**Your goal:**
The output should match the data below line for line.

**Data shown:**

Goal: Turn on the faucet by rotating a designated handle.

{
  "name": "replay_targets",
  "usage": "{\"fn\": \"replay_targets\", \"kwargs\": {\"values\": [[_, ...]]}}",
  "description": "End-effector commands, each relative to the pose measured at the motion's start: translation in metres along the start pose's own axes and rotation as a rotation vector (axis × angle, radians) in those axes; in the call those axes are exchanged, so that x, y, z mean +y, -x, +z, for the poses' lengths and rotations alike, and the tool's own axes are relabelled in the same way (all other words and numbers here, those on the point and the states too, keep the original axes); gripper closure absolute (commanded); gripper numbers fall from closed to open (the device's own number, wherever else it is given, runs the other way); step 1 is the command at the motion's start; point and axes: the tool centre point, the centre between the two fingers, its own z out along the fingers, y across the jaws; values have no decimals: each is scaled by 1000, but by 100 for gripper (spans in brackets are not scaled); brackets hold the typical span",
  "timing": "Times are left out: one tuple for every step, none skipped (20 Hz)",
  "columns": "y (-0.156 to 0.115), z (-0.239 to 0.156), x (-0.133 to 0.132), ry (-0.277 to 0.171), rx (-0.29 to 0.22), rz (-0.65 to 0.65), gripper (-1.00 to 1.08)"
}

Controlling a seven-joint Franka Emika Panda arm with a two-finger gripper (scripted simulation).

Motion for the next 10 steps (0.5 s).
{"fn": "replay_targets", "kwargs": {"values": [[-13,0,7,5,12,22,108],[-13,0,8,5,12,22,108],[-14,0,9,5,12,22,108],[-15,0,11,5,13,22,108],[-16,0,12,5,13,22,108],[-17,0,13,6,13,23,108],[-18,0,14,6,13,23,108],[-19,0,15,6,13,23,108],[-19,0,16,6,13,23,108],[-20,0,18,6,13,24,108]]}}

**Exercise output:**
Goal: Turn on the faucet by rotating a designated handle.

{
  "name": "replay_targets",
  "usage": "{\"fn\": \"replay_targets\", \"kwargs\": {\"values\": [[_, ...]]}}",
  "description": "End-effector commands, each relative to the pose measured at the motion's start: translation in metres along the start pose's own axes and rotation as a rotation vector (axis × angle, radians) in those axes; in the call those axes are exchanged, so that x, y, z mean +y, -x, +z, for the poses' lengths and rotations alike, and the tool's own axes are relabelled in the same way (all other words and numbers here, those on the point and the states too, keep the original axes); gripper closure absolute (commanded); gripper numbers fall from closed to open (the device's own number, wherever else it is given, runs the other way); step 1 is the command at the motion's start; point and axes: the tool centre point, the centre between the two fingers, its own z out along the fingers, y across the jaws; values have no decimals: each is scaled by 1000, but by 100 for gripper (spans in brackets are not scaled); brackets hold the typical span",
  "timing": "Times are left out: one tuple for every step, none skipped (20 Hz)",
  "columns": "y (-0.156 to 0.115), z (-0.239 to 0.156), x (-0.133 to 0.132), ry (-0.277 to 0.171), rx (-0.29 to 0.22), rz (-0.65 to 0.65), gripper (-1.00 to 1.08)"
}

Controlling a seven-joint Franka Emika Panda arm with a two-finger gripper (scripted simulation).

Motion for the next 10 steps (0.5 s).
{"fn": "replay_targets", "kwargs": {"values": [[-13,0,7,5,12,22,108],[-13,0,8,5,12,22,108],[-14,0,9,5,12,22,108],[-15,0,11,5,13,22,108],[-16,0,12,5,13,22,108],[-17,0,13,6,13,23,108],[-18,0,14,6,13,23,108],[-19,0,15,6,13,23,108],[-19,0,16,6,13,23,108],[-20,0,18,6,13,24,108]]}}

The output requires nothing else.